Task statement:
Once the pictures are set aside, transcribe each line of the data exactly.

=== Data below ===

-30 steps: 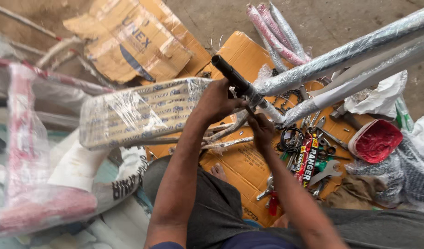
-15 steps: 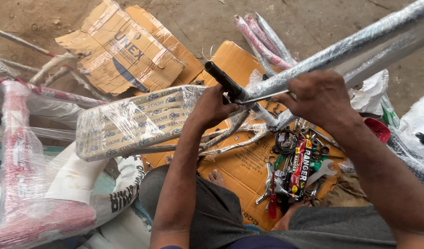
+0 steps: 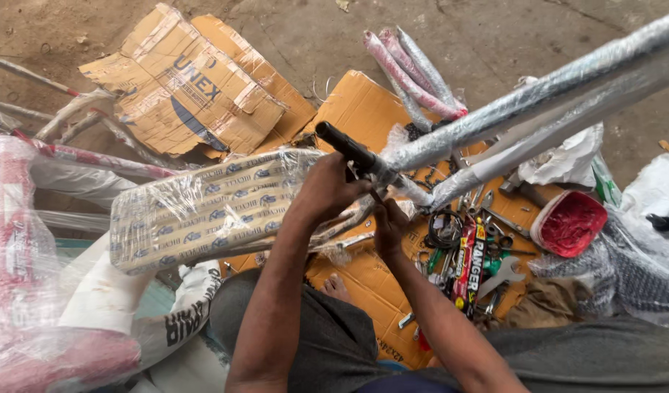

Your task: The person assembles a bicycle by attaching the seat post and saddle to the frame. They use a wrench to tighten the seat post clamp and apply red grease to the seat post before insertion.

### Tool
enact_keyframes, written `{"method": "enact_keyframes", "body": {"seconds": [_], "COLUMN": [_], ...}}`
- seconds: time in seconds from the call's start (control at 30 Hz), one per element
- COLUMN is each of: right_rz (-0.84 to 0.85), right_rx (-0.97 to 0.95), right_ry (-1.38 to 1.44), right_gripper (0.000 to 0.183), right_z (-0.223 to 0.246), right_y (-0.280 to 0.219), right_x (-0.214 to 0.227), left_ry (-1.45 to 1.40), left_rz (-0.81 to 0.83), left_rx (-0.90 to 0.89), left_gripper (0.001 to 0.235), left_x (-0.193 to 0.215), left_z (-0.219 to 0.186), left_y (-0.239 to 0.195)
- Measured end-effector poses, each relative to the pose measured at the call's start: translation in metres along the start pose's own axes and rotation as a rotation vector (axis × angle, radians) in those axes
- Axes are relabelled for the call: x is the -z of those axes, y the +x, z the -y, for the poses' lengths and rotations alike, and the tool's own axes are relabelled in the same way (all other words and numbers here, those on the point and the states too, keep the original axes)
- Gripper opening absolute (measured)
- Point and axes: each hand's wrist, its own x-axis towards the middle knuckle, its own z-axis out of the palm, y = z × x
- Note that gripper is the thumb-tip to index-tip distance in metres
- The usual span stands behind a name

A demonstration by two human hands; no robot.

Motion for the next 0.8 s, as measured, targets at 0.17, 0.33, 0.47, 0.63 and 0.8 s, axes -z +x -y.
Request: {"method": "enact_keyframes", "body": {"seconds": [0.17, 0.33, 0.47, 0.63, 0.8], "right_rz": [0.327, 0.409, 0.411, 0.53, 0.305], "right_rx": [0.063, 0.393, 0.766, 0.771, 0.918], "right_ry": [-0.215, -0.997, -1.194, -1.319, -1.123], "right_gripper": [0.034, 0.04, 0.043, 0.042, 0.038], "right_z": [0.054, 0.227, 0.299, 0.292, 0.261], "right_y": [0.032, 0.115, 0.152, 0.16, 0.147], "right_x": [0.086, 0.14, 0.126, 0.119, 0.126], "left_ry": [0.049, 0.021, 0.057, -0.039, 0.061], "left_rz": [0.039, -0.017, 0.035, 0.027, 0.065], "left_rx": [0.039, -0.078, 0.028, -0.004, 0.143], "left_gripper": [0.041, 0.041, 0.042, 0.043, 0.041], "left_x": [0.0, -0.003, -0.002, -0.004, -0.002], "left_z": [-0.002, 0.007, 0.003, -0.001, -0.008], "left_y": [-0.001, 0.007, 0.007, 0.002, -0.007]}}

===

Result:
-30 steps: 
-15 steps: 
+0 steps: 

Your task: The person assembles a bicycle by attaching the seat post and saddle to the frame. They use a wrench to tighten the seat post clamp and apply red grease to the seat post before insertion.

### Tool
enact_keyframes, written `{"method": "enact_keyframes", "body": {"seconds": [_], "COLUMN": [_], ...}}`
- seconds: time in seconds from the call's start (control at 30 Hz), one per element
- COLUMN is each of: right_rz (-0.84 to 0.85), right_rx (-0.97 to 0.95), right_ry (-1.38 to 1.44), right_gripper (0.000 to 0.183), right_z (-0.223 to 0.246), right_y (-0.280 to 0.219), right_x (-0.214 to 0.227), left_ry (-1.45 to 1.40), left_rz (-0.81 to 0.83), left_rx (-0.90 to 0.89), left_gripper (0.001 to 0.235), left_x (-0.193 to 0.215), left_z (-0.219 to 0.186), left_y (-0.239 to 0.195)
- Measured end-effector poses, each relative to the pose measured at the call's start: translation in metres along the start pose's own axes and rotation as a rotation vector (axis × angle, radians) in those axes
- Axes are relabelled for the call: x is the -z of those axes, y the +x, z the -y, for the poses' lengths and rotations alike, and the tool's own axes are relabelled in the same way (all other words and numbers here, those on the point and the states too, keep the original axes)
- Gripper opening absolute (measured)
- Point and axes: each hand's wrist, its own x-axis towards the middle knuckle, its own z-axis out of the palm, y = z × x
- Note that gripper is the thumb-tip to index-tip distance in metres
- The usual span stands behind a name

A demonstration by two human hands; no robot.

Motion for the next 0.8 s, as measured, targets at 0.17, 0.33, 0.47, 0.63 and 0.8 s, axes -z +x -y.
Request: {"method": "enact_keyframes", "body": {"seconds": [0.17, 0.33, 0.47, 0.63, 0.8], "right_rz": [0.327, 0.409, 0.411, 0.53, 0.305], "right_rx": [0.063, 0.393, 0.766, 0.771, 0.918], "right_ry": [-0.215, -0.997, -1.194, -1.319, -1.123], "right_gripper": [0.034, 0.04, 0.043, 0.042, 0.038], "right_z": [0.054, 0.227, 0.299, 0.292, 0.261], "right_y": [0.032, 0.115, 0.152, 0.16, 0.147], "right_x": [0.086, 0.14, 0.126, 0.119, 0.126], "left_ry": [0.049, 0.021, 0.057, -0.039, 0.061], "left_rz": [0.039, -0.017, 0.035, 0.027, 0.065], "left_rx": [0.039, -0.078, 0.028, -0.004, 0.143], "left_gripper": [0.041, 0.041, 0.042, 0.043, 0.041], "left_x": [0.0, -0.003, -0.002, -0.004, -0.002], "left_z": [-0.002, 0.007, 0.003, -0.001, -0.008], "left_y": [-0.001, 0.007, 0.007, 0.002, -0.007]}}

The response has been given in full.